- WHAT IS REQUIRED:
What you return must be an exact copy of the lines in the listing below between the line holding "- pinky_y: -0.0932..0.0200" and the line holding "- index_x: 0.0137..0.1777", inclusive, and nothing more.

==== RECORDED INFORMATION ====

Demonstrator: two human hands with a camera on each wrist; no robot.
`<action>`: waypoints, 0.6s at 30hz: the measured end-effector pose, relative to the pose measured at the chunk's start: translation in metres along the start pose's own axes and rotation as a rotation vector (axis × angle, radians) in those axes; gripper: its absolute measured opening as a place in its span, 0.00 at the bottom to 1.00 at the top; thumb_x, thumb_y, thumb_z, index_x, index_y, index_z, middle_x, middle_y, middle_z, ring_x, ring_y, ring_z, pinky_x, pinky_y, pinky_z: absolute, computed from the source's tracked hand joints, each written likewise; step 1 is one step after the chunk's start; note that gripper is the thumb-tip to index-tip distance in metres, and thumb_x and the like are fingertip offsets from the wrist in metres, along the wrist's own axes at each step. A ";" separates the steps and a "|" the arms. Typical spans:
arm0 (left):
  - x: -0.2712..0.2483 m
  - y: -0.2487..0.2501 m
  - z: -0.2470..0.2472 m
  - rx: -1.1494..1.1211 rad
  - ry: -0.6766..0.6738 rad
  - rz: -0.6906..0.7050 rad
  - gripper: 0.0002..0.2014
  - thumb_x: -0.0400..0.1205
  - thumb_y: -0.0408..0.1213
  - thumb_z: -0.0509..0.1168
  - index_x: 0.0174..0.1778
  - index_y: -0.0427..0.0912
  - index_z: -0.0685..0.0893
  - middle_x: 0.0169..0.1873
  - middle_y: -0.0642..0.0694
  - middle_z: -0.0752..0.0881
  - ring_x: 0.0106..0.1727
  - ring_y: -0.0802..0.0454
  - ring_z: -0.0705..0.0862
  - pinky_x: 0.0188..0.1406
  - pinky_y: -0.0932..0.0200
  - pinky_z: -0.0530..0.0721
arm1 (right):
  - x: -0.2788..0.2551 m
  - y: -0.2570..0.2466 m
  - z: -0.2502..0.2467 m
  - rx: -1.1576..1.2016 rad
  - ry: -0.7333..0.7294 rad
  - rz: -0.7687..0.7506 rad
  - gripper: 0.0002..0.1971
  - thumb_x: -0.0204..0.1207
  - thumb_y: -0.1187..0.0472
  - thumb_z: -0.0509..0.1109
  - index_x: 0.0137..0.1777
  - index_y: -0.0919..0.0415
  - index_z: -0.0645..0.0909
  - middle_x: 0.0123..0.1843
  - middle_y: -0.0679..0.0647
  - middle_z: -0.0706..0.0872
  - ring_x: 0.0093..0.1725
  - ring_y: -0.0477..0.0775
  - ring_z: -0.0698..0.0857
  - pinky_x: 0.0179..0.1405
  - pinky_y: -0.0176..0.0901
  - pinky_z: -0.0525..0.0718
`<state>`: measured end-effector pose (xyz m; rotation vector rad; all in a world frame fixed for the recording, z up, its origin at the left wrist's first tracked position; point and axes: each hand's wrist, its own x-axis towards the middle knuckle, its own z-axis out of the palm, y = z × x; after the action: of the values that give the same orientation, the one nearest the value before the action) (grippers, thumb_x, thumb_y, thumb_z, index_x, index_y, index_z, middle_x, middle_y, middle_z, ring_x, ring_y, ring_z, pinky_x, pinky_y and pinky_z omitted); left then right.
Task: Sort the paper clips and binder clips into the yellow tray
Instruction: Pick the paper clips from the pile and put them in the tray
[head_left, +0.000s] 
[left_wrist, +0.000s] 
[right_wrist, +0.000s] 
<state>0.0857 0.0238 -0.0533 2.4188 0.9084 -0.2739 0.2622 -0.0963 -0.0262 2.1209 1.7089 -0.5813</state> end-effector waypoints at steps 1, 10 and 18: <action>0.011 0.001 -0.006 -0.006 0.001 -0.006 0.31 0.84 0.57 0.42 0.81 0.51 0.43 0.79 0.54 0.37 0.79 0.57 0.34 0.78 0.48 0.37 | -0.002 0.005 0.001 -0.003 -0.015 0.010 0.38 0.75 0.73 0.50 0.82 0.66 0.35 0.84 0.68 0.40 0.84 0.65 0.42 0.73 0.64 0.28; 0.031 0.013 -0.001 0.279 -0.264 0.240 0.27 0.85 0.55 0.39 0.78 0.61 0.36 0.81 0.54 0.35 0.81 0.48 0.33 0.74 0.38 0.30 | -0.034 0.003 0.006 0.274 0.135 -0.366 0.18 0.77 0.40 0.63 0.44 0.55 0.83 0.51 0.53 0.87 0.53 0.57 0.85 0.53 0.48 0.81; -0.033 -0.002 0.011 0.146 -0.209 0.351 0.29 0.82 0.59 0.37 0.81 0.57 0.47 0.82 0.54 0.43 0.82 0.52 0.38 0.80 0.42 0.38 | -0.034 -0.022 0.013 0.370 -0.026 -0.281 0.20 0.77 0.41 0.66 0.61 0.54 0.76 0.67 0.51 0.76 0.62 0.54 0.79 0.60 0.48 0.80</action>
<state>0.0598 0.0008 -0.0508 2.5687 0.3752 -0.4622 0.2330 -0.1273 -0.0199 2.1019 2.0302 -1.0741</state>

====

- FINISHED TASK:
  - pinky_y: -0.0932..0.0200
  - pinky_z: -0.0530..0.0721
arm1 (right):
  - x: -0.2788..0.2551 m
  - y: -0.2570..0.2466 m
  - z: -0.2502..0.2467 m
  - rx: -1.1576..1.2016 rad
  - ry: -0.7333..0.7294 rad
  - rz: -0.7687..0.7506 rad
  - gripper: 0.0002..0.1971
  - thumb_x: -0.0204..0.1207
  - thumb_y: -0.1187..0.0472
  - thumb_z: -0.0509..0.1109
  - index_x: 0.0137..0.1777

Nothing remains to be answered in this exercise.